Several weeks ago, I did something that to my embarrassment I had not done for a while. It was a Saturday morning and my wife suggested that we go to Lititz, Pennsylvania to visit shops and a new market. As we walked the streets, I took my wife’s hand and we walked hand-in-hand. At that moment it dawned on me that it had been a while since we had walked hand-in-hand. It seemed so simple, yet made me reflect on my sense of negligence. We stay so busy putting our “hands” to many good tasks.
On that morning, however, I felt a little disappointment with myself that perhaps I had been too busy. Then I also realized that when we normally walk together, we’re accompanied by two Shih Tzus— less than ideal for holding hands! Holding hands is one of the earliest exchanges of affection between couples. It is usually an act of bravery on the part of a man to reach out to hold her hand! As he ventures into unreached territory, he’s unsure. “Will I be shaken off?” “Perhaps she doesn’t feel we’re ready for this?”
Do you remember the first time you held hands with the one you love? There is something special about holding the hand of the one you love. It’s hard to be at odds with each other when holding hands. But it is also hard to hold hands when things are not right between you.
I’ll never forget the symbolic importance of the hand after hearing it presented at my wife’s nephew’s wedding. The pastor asked the bride and groom to face each other as he drew attention to the value of their hands. As he did, our nephew, who is an athletic, tough kind of guy, wept to the point of bringing us all to tears.
The pastor told his bride to hold our nephew’s hands palms up, so she may see the gift that they are to her.
“These are the hands of your best friend, young and strong and vibrant with love, that are holding yours on your wedding day, as he promises to love you all the days of his life. These are the hands that will work along side yours, as together you build your future, as you laugh and cry, as you share your innermost secrets and dreams. These are the hands you will place with expectant joy against your stomach, until he too, feels his child stir within you.”

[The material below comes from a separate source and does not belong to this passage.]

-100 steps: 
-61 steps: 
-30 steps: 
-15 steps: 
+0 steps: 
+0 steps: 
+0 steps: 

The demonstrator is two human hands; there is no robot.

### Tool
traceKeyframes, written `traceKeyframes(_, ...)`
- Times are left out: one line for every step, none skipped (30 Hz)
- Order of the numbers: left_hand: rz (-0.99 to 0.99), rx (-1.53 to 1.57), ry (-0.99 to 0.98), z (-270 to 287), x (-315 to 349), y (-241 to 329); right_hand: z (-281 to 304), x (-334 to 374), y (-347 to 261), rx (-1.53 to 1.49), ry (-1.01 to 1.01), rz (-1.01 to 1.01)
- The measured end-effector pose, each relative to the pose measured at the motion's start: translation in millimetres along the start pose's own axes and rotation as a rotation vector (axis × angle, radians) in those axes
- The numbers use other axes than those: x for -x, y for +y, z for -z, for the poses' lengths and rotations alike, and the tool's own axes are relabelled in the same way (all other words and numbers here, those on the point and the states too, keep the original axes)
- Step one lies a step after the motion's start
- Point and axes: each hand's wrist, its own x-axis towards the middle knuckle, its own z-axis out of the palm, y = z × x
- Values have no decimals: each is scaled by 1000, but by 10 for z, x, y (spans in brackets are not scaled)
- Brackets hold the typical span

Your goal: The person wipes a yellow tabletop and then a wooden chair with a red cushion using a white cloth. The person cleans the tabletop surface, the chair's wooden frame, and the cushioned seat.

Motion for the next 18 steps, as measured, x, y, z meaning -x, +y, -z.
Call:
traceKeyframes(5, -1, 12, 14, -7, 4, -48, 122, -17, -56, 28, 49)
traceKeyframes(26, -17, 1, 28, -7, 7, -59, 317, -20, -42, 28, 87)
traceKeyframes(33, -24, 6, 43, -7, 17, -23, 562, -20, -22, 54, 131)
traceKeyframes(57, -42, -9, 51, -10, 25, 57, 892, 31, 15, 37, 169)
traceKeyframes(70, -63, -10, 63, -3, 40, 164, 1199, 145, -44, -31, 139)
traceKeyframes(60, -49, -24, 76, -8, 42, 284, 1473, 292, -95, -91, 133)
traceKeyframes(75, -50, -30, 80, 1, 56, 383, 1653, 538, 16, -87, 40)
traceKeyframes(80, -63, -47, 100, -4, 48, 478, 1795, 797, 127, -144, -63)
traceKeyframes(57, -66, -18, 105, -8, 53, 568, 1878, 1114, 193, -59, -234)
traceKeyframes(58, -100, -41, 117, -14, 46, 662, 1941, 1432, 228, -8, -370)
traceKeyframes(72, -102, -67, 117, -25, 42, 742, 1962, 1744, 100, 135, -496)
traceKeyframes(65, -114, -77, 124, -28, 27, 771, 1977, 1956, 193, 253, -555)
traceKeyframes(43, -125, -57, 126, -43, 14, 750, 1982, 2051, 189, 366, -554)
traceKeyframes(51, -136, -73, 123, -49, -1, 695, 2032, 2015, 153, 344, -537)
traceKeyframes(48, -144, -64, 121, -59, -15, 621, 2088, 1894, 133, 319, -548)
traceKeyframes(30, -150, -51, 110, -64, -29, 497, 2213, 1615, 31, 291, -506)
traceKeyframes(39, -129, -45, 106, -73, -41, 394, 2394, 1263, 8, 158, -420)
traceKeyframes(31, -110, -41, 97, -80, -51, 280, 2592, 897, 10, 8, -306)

“These are the hands that look so large and strong, yet will be so gentle as he holds your baby for the first time. These are the hands that will work long hours for you and your new family. These are that hands that will passionately love you and cherish you through the years, for a lifetime. These are the hands that will countless times wipe the tears from your eyes: tears of sorrow and tears of joy. These are the hands that will comfort you in illness, and hold you when fear or grief wrack your mind. These are the hands that will tenderly lift your chin and brush your cheek as they raise your face to look into his eyes: eyes that are filled completely with his love and desire for you.”

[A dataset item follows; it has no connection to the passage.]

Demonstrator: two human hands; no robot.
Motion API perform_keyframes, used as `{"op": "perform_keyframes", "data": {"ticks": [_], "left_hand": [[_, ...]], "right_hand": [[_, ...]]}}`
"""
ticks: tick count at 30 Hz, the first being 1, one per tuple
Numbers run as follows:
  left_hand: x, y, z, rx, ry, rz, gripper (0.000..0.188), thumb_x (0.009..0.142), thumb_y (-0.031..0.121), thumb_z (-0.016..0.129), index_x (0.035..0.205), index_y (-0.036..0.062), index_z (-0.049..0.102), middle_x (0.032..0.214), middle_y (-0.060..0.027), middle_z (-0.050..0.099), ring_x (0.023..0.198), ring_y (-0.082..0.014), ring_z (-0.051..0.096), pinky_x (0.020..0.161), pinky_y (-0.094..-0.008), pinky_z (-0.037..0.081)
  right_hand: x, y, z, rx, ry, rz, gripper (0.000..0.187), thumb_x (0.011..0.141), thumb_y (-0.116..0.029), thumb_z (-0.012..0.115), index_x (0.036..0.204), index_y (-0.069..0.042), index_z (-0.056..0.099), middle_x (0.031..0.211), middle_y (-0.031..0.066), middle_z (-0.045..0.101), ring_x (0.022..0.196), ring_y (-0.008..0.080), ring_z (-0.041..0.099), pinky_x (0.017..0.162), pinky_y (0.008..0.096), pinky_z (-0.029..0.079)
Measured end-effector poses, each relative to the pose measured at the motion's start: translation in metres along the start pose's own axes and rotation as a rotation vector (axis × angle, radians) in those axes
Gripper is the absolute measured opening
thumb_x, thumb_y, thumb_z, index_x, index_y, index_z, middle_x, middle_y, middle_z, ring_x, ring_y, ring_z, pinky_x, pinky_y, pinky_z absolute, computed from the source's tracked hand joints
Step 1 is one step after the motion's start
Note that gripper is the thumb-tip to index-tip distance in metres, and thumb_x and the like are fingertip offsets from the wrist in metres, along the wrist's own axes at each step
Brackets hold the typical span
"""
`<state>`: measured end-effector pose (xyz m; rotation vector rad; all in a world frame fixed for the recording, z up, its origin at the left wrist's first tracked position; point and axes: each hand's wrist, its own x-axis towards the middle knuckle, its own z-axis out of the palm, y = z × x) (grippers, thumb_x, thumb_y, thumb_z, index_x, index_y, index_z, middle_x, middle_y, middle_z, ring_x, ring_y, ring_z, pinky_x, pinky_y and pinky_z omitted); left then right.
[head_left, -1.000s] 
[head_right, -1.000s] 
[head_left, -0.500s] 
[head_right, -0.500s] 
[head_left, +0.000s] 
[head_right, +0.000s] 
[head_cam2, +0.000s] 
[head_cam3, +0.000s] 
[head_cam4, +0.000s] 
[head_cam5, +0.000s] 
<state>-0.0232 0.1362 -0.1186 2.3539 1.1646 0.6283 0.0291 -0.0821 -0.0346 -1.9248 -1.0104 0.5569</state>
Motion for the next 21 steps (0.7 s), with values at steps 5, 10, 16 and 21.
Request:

The pastor told my nephew to hold his bride’s hands palms up, where he may see the gift that they are to him.
“These are the hands of your best friend, smooth, young and carefree, that are holding yours on your wedding day, as she pledges her love and commitment to you all the days of her life. These are the hands that will hold each child in tender love, soothing them through illness and hurt, supporting and encouraging them along the way, and knowing when it is time to let go. These are the hands that will massage tension from your neck and back in the evenings after you’ve both had a long hard day. These are the hands that will hold you tight as you struggle through difficult times.”
“These are the hands that will comfort you when you are sick, or console you when you are grieving. These are the hands that will passionately love you and cherish you through the years, for a lifetime. These are the hands that will hold you in joy and excitement and hope, each time she tells you that you are to have another child. These are the hands that will give you support as she encourages you to chase down your dreams.”

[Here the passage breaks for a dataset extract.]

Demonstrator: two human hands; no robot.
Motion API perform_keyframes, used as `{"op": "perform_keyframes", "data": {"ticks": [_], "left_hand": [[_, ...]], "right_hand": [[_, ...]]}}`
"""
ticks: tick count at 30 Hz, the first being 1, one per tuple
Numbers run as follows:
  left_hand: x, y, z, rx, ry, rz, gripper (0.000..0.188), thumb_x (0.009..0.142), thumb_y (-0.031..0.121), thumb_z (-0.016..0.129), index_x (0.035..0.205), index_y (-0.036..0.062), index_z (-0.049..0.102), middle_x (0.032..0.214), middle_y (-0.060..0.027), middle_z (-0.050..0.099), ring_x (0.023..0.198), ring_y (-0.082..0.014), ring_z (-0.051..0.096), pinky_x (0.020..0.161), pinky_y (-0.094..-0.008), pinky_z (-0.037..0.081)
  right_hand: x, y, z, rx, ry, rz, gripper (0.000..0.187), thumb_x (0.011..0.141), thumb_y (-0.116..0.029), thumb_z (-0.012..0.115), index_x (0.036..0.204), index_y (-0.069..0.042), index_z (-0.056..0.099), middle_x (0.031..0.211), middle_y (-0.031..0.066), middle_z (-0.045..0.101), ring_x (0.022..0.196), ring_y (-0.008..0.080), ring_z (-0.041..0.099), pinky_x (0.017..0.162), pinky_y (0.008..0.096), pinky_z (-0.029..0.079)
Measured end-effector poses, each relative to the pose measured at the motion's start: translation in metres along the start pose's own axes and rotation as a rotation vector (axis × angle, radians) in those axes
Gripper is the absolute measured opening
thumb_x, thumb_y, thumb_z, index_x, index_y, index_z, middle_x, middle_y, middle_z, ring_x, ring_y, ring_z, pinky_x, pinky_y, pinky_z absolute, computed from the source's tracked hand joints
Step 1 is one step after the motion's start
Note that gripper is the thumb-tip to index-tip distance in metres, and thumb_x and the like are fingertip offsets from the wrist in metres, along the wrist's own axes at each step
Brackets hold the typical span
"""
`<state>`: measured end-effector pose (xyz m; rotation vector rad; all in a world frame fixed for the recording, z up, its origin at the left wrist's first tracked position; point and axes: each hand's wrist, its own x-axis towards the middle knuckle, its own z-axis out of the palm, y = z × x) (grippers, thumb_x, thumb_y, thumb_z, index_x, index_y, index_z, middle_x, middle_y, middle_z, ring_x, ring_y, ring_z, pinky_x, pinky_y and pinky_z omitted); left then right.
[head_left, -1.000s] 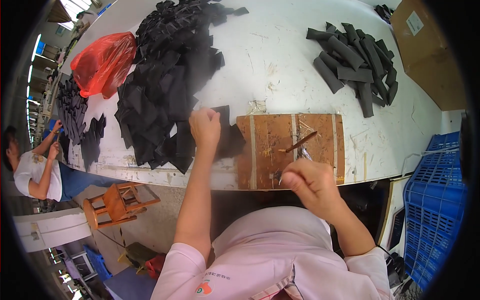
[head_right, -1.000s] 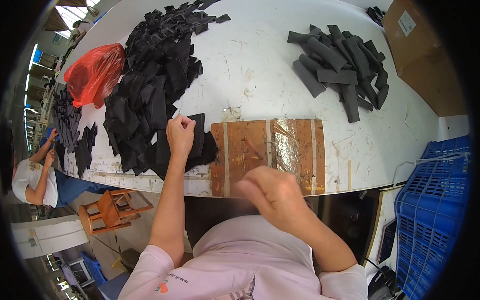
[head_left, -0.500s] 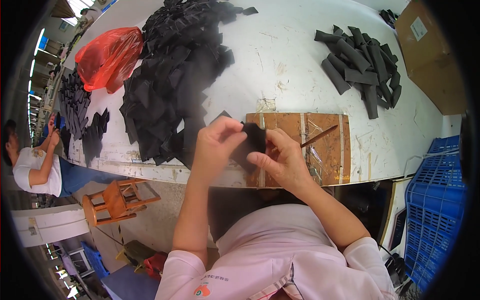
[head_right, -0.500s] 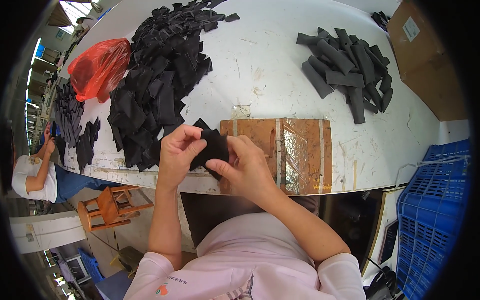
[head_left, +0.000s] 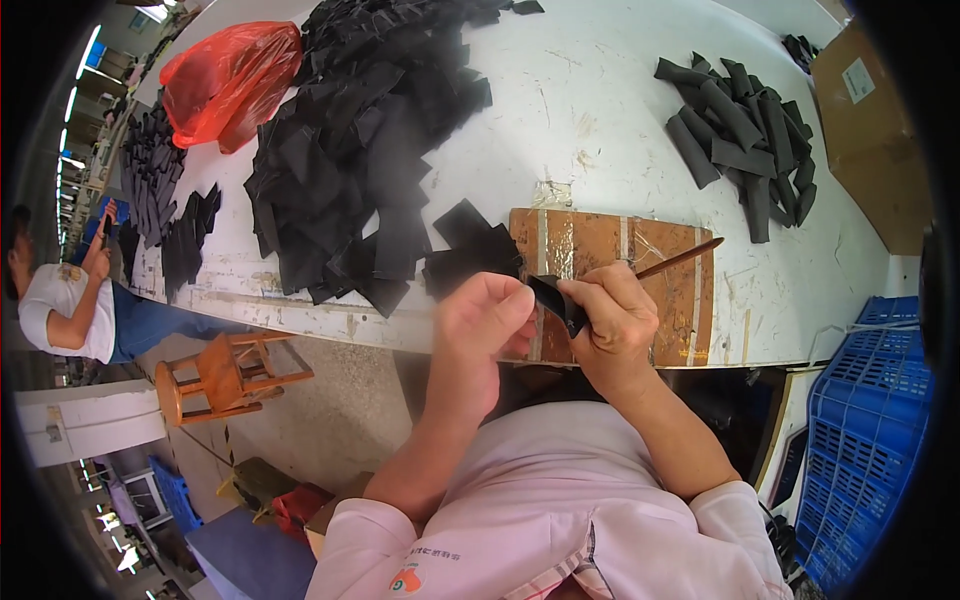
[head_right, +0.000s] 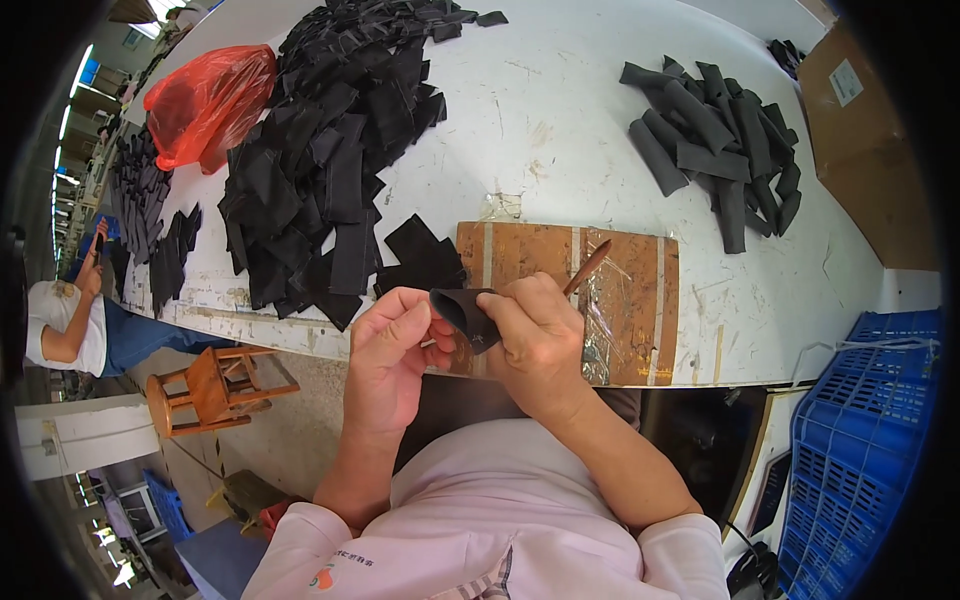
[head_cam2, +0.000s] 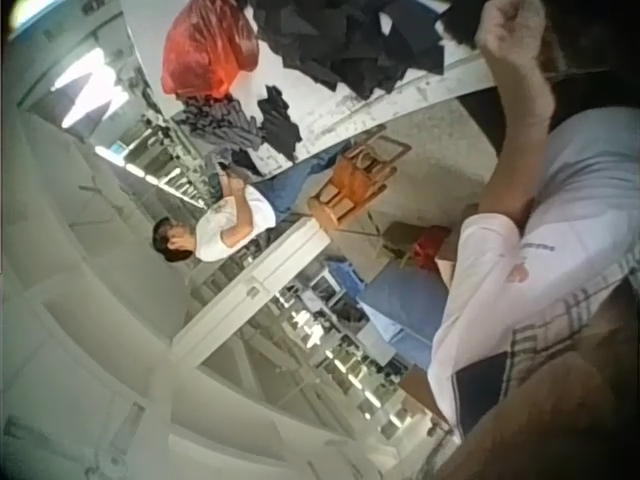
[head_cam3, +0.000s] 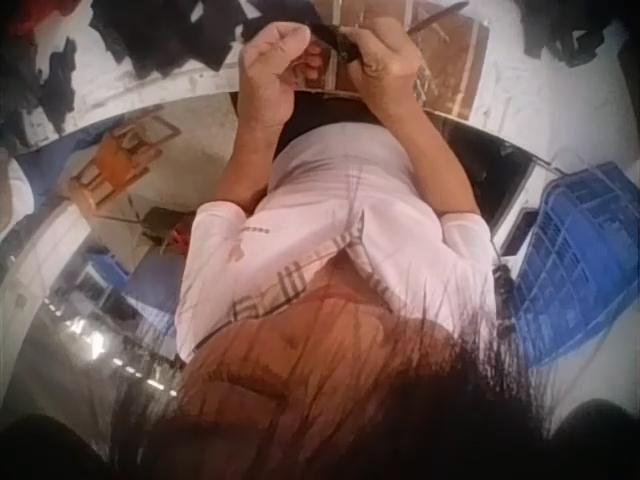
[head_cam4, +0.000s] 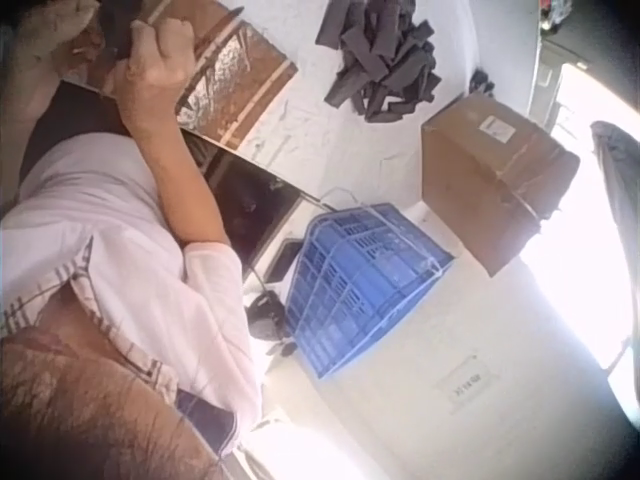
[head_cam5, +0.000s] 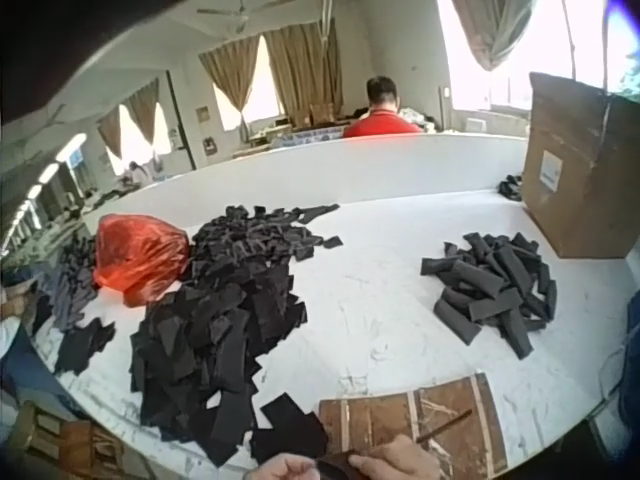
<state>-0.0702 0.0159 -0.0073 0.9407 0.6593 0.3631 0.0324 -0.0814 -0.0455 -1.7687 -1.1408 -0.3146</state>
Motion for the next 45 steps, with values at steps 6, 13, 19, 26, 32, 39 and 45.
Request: {"op": "perform_keyframes", "data": {"ticks": [6, 13, 19, 26, 32, 39, 45], "left_hand": [[0.007, -0.005, -0.003, 0.113, 0.026, -0.049, 0.007, 0.074, 0.008, 0.057, 0.078, 0.002, 0.057, 0.067, -0.0029, 0.057, 0.055, -0.0074, 0.053, 0.05, -0.0186, 0.043], [0.003, -0.013, 0.001, 0.296, 0.06, -0.018, 0.007, 0.074, 0.004, 0.055, 0.077, -0.0016, 0.056, 0.067, -0.003, 0.056, 0.057, -0.0059, 0.052, 0.047, -0.0186, 0.042], [0.002, -0.019, 0.0, 0.327, 0.094, -0.038, 0.009, 0.075, 0.005, 0.057, 0.078, -0.0027, 0.055, 0.068, -0.0033, 0.056, 0.058, -0.0061, 0.052, 0.046, -0.0205, 0.042], [-0.006, -0.035, 0.003, 0.503, 0.014, 0.347, 0.01, 0.072, 0.001, 0.061, 0.079, -0.0009, 0.054, 0.067, -0.0044, 0.058, 0.058, -0.011, 0.057, 0.047, -0.0255, 0.045], [0.002, -0.056, 0.005, 0.931, 0.377, 0.9, 0.01, 0.071, -0.005, 0.06, 0.078, 0.0001, 0.055, 0.062, -0.0047, 0.058, 0.049, -0.0079, 0.053, 0.045, -0.0208, 0.043], [0.006, -0.026, -0.013, -0.424, -0.133, -0.106, 0.021, 0.071, -0.007, 0.053, 0.09, 0.0014, 0.048, 0.071, -0.0041, 0.055, 0.047, -0.0007, 0.036, 0.036, -0.0156, 0.023], [0.005, -0.036, -0.003, 0.132, 0.08, 0.147, 0.021, 0.069, -0.009, 0.05, 0.089, -0.0003, 0.051, 0.072, -0.0025, 0.054, 0.05, -0.0021, 0.043, 0.04, -0.0168, 0.032]], "right_hand": [[-0.001, 0.001, -0.006, -0.168, -0.062, -0.232, 0.025, 0.053, 0.001, 0.058, 0.077, 0.004, 0.058, 0.067, 0.0068, 0.046, 0.055, 0.0203, 0.045, 0.045, 0.0304, 0.037], [-0.013, 0.006, -0.01, -0.29, -0.112, -0.317, 0.023, 0.057, -0.001, 0.057, 0.08, 0.005, 0.058, 0.067, 0.0058, 0.043, 0.055, 0.0183, 0.044, 0.044, 0.0292, 0.034], [-0.018, 0.007, -0.014, -0.311, -0.192, -0.281, 0.027, 0.062, -0.008, 0.062, 0.086, 0.005, 0.058, 0.071, 0.0068, 0.045, 0.059, 0.0202, 0.047, 0.049, 0.0288, 0.038], [-0.012, -0.009, -0.022, 0.507, -0.316, 0.459, 0.023, 0.07, -0.013, 0.068, 0.088, -0.001, 0.061, 0.076, 0.01, 0.056, 0.064, 0.0188, 0.055, 0.056, 0.0271, 0.044], [-0.012, -0.017, -0.006, 0.131, -0.199, 0.256, 0.012, 0.066, 0.0, 0.064, 0.077, -0.001, 0.06, 0.069, 0.0096, 0.053, 0.06, 0.0228, 0.055, 0.052, 0.0315, 0.044], [-0.009, -0.01, -0.01, 0.56, -0.216, 0.717, 0.005, 0.07, 0.004, 0.059, 0.072, 0.0, 0.058, 0.062, 0.0024, 0.05, 0.051, 0.0117, 0.048, 0.047, 0.0221, 0.038], [-0.021, -0.013, -0.004, 1.577, -0.267, 1.322, 0.01, 0.081, -0.014, 0.058, 0.079, -0.005, 0.055, 0.063, -0.0026, 0.05, 0.053, 0.005, 0.041, 0.049, 0.0176, 0.032]]}}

After referring to this in my sermon last Sunday, a widower told me how much he misses holding his wife’s hand (They had been married 61 years). He told me that the first time he reached for her hand, she later told him she felt an electric shock go from the top of her head to the sole of her foot (in a good way!). Some widows also greeted me and said, “Keep reminding the married couples to love each other this way. They will miss it some day.” Hold the hand of the one you love before the day is over.